To maintain part performance and consistent operation under stress, such as force, a material for a surgical device may require creep resistance to prevent part deformation throughout time and fatigue resistance to withstand repetitive motion. A related issue is wear performance: how well a material withstands the friction caused by moving against a counterforce. Slip additives incorporated in resin can help reduce the coefficient of friction in wear parts.
Dimensional stability, also a potential requirement, is influenced by polymer morphology, coefficient of thermal expansion, and water absorption.
Aesthetics may not be as important for surgical devices as for home healthcare devices, but appearance is still a consideration. Some components must be transparent for clinical reasons, while others may be colored to indicate functionality. A material’s aesthetic properties should resist fading, abrasion, and color shift.
Rheology (flow) plays a key role in processing. Thermoplastic characteristics such as melt viscosity rate and shear behavior should be considered, especially when molding a thin-wall or highly complex component that requires higher flow.

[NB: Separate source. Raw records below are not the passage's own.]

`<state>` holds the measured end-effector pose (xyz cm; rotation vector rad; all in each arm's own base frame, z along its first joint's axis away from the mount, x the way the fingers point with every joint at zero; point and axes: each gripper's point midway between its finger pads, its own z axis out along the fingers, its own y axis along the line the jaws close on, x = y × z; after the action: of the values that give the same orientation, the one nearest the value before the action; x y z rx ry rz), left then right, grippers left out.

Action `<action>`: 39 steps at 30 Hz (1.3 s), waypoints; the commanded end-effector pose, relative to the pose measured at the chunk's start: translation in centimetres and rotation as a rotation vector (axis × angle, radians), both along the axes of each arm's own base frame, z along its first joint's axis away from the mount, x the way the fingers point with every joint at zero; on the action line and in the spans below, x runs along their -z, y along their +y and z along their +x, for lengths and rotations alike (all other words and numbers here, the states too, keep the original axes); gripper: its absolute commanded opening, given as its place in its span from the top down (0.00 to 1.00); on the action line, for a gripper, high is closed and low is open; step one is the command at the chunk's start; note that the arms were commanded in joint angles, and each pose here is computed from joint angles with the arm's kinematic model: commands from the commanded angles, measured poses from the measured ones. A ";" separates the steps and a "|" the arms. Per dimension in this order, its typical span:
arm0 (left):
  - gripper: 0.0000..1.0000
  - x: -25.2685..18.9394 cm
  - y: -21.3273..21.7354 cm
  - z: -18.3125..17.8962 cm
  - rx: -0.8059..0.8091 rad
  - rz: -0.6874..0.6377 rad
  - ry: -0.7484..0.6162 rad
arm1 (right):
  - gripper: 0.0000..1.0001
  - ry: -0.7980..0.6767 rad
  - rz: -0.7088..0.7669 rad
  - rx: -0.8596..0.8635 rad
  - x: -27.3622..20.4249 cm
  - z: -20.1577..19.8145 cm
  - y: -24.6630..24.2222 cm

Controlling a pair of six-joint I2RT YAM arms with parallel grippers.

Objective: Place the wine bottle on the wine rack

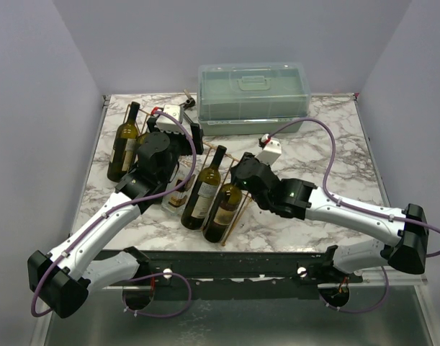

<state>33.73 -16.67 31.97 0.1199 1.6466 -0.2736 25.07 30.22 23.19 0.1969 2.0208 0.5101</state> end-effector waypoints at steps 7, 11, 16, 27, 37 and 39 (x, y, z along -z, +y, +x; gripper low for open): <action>0.10 -1.4 0.7 -0.4 -0.014 -0.022 -0.028 | 0.56 0.041 0.059 0.110 0.3 0.1 0.0; 0.10 -1.4 0.7 -0.4 -0.013 -0.024 -0.027 | 0.51 0.048 0.055 0.121 0.4 0.2 0.1; 0.10 -1.5 0.8 -0.5 -0.015 -0.025 -0.031 | 0.46 0.062 0.035 0.145 0.9 0.3 -0.2; 0.10 -1.5 0.8 -0.4 -0.014 -0.022 -0.028 | 0.39 0.083 0.014 0.146 0.5 -0.1 -0.6; 0.10 -1.7 0.9 -0.6 -0.015 -0.027 -0.034 | 0.35 0.069 0.026 0.022 -2.5 -1.3 -0.5; 0.10 -2.3 1.1 -0.8 -0.019 -0.034 -0.047 | 0.33 0.046 0.029 -0.019 -3.5 -1.7 -0.7</action>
<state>33.50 -16.29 32.61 0.1101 1.6301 -0.2765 24.42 29.76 23.47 0.2939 2.0922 0.4744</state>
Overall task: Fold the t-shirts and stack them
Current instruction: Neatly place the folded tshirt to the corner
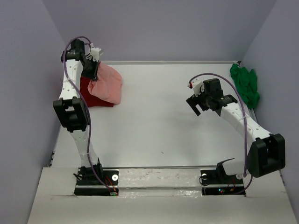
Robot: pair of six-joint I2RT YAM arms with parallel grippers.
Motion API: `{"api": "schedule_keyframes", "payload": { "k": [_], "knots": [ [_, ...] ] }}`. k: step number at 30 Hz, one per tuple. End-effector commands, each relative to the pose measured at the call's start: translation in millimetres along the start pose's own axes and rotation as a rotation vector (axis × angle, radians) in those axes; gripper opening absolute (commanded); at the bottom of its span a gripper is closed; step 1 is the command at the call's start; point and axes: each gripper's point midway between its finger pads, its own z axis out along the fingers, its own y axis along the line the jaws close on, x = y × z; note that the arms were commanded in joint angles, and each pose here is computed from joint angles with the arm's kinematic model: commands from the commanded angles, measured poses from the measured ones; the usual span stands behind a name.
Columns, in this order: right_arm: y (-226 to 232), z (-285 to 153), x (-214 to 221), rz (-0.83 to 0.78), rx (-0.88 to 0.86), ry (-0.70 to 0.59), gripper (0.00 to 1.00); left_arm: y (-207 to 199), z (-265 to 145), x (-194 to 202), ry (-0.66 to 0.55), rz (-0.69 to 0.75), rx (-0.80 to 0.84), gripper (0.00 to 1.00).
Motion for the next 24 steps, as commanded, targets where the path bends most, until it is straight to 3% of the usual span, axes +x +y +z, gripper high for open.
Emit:
{"api": "schedule_keyframes", "payload": {
  "k": [1,24],
  "knots": [
    [-3.2,5.6,-6.4,0.016,0.008,-0.025,1.0,15.7,-30.4,-4.3,-0.038,0.037,-0.056,0.0],
    [-3.2,22.2,9.2,0.008,0.02,0.045,1.0,73.6,-28.4,21.7,0.002,0.016,-0.126,0.0]
  ]
}}
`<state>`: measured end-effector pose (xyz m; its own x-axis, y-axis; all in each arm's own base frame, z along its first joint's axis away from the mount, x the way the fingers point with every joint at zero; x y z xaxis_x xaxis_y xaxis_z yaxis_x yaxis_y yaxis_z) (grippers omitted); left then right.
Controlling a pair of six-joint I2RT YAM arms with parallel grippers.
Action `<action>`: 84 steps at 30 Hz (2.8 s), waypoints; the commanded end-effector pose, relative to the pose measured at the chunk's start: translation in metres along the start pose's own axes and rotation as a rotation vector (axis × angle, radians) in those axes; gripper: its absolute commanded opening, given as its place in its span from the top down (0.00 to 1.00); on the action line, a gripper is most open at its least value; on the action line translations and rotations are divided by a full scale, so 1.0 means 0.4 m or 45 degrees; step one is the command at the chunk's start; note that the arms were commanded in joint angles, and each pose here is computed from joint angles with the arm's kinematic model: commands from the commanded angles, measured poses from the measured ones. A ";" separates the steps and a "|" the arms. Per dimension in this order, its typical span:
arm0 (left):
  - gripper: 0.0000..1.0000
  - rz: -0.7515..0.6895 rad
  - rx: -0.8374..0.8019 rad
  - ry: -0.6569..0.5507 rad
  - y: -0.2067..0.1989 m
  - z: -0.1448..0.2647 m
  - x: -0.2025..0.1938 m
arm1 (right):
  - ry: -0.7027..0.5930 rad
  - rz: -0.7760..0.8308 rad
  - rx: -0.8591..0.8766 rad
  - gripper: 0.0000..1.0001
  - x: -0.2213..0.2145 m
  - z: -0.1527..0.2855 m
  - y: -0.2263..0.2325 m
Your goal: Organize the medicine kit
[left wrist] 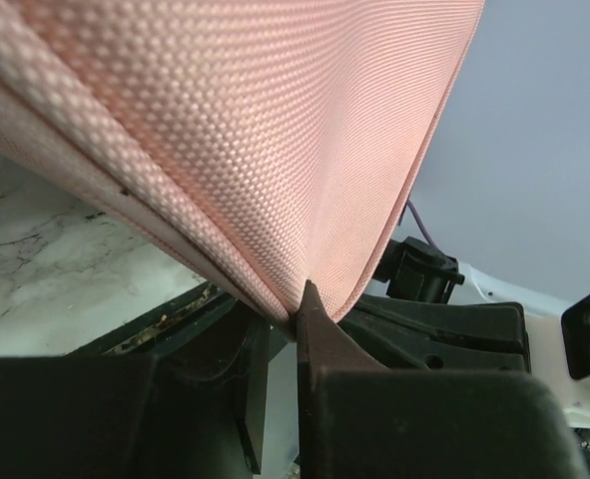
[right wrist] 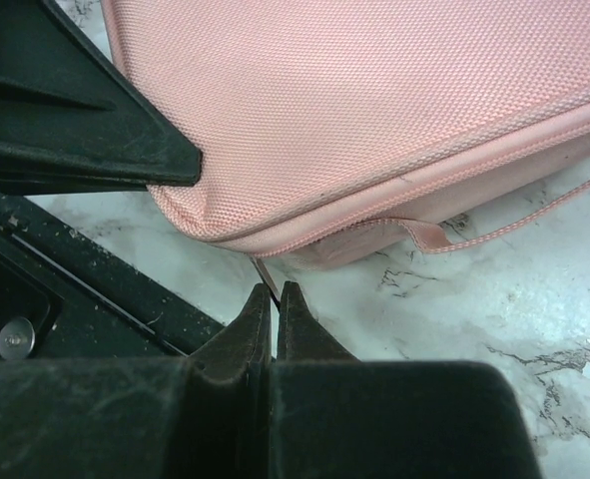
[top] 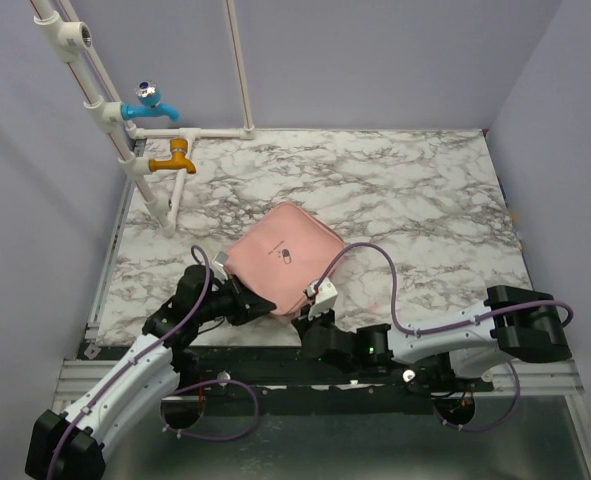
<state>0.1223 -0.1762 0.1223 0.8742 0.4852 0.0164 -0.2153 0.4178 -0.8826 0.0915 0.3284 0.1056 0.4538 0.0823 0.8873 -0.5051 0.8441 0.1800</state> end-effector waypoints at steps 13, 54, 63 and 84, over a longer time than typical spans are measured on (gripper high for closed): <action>0.37 -0.124 -0.094 0.010 -0.043 0.012 0.002 | -0.065 0.041 -0.210 0.99 0.007 -0.037 -0.109; 0.35 -0.313 -0.234 -0.018 -0.177 -0.138 0.169 | -0.050 0.074 -0.102 0.99 -0.007 -0.045 -0.064; 0.36 -0.253 -0.245 0.005 -0.116 -0.156 0.150 | -0.071 0.069 -0.123 0.99 0.002 -0.044 -0.070; 0.42 -0.236 -0.189 0.019 0.022 -0.138 0.090 | -0.154 0.077 -0.391 0.99 0.099 -0.065 -0.234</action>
<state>0.2009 -0.2081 0.1369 0.8474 0.4404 0.2964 0.1805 0.2860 -0.9411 0.1480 0.2934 0.0979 0.3930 0.1105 0.9129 -0.3871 0.9204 0.0552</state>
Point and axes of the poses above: each gripper's point midway between its finger pads, its own z axis back along the fingers, its own y axis along the line the jaws close on, x = y × z, the point moved 4 cm from there along z, back along the fingers, and after that the axes turned 3 degrees about z, right-handed, at the moved point
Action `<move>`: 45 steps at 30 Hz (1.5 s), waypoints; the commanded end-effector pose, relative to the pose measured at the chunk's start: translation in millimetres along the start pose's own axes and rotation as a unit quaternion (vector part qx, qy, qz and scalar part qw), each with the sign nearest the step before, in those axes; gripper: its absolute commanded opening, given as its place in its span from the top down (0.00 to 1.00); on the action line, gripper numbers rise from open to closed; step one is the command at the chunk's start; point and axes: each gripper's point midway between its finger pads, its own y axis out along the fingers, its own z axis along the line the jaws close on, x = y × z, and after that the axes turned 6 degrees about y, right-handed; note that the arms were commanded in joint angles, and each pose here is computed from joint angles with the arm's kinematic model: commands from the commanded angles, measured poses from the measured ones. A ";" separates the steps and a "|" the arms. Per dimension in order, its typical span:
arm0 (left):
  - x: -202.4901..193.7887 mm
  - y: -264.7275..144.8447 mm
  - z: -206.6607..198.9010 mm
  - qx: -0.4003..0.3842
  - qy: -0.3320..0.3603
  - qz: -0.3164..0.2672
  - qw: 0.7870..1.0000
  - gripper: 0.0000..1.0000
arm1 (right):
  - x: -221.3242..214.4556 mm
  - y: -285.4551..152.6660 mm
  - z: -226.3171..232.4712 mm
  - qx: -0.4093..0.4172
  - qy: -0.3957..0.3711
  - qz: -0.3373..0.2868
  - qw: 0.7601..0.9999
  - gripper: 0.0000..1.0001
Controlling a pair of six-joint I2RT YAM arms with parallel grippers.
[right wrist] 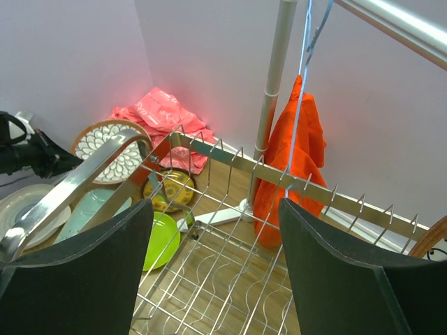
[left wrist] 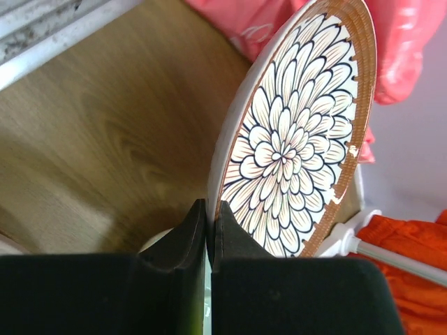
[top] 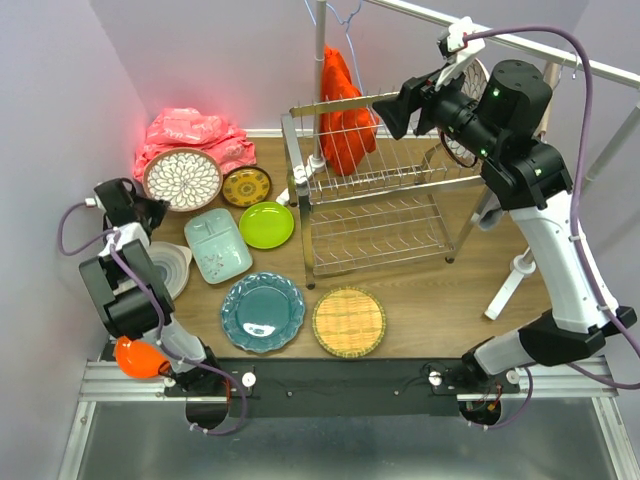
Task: Load the plates into the dish rack
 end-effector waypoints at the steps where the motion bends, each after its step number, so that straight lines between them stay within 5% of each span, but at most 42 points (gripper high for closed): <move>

Biocompatibility is a basic regulatory requirement for materials used in contact with the human body. Tests for biocompatibility include Biological Reactivity Testing (USP Class VI), and ISO 10993, Biological Evaluation of Medical Devices. Biocompatible plastics intended for medical devices include medical grades of polycarbonate (PC) and PC copolymers, PC/polybutylene terephthalate (PC/PBT), acrylonitrile butadiene styrene (ABS), PC/ABS, polyether ether ketone (PEEK), polyetherimide (PEI), polyvinyl chloride (PVC), polyethylene (PE), and polypropylene (PP).
In cases where devices are powered, materials must provide flame retardance.
A thermoplastic material should support production goals for high volume, speed, and cost. However, material selection may be limited by equipment and the molder’s capabilities.
Most thermoplastic grades are tailored for specific molding processes. A polymer’s morphology, molecular weight, and viscosity affect processing speed, mold filling, and shrinkage. Thermoplastic supplies come matched to equipment – pellets for injection molding and extrusion, sheet for thermoforming, and filaments for fused deposition modeling. Suppliers often make different versions of a material for specific processes, giving designers greater processing flexibility.
Some applications require secondary operations for assembly, labeling, or aesthetics, requirements that may influence material selection. If secondary pad printing is involved, the material will need suitable surface energy and compatibility to optimize link application. It may require a surface treatment (example: corona treatment) to alter the surface energy.
Some materials and processes can help improve time-consuming, costly secondary steps. Overmolding a thermoplastic elastomer onto a rigid substrate can eliminate the need for adhesives. Choosing a compound with inherent lubricity or molded-in color avoids post-molding of lubricants or paint.
Several variables come into play when selecting thermoplastics for an application. Medical device manufacturers may have some materials expertise, but many lack the knowledge, resources, and application development background of experienced material suppliers. Involving suppliers at the outset of the development cycle can save time, improve chances for success with a new device, and bring fresh perspectives to a project.
Major material suppliers may offer expertise in the medical device sector, many years of translatable experience from working in multiple industries, and a deep knowledge of their candidate materials, part design, and processing. They can also provide support and guidance on regulatory requirements, although the customer must ultimately make its own determination. These resources and suggestions can help device manufacturers address specific application requirements and help mitigate potential risks such as mandatory recalls.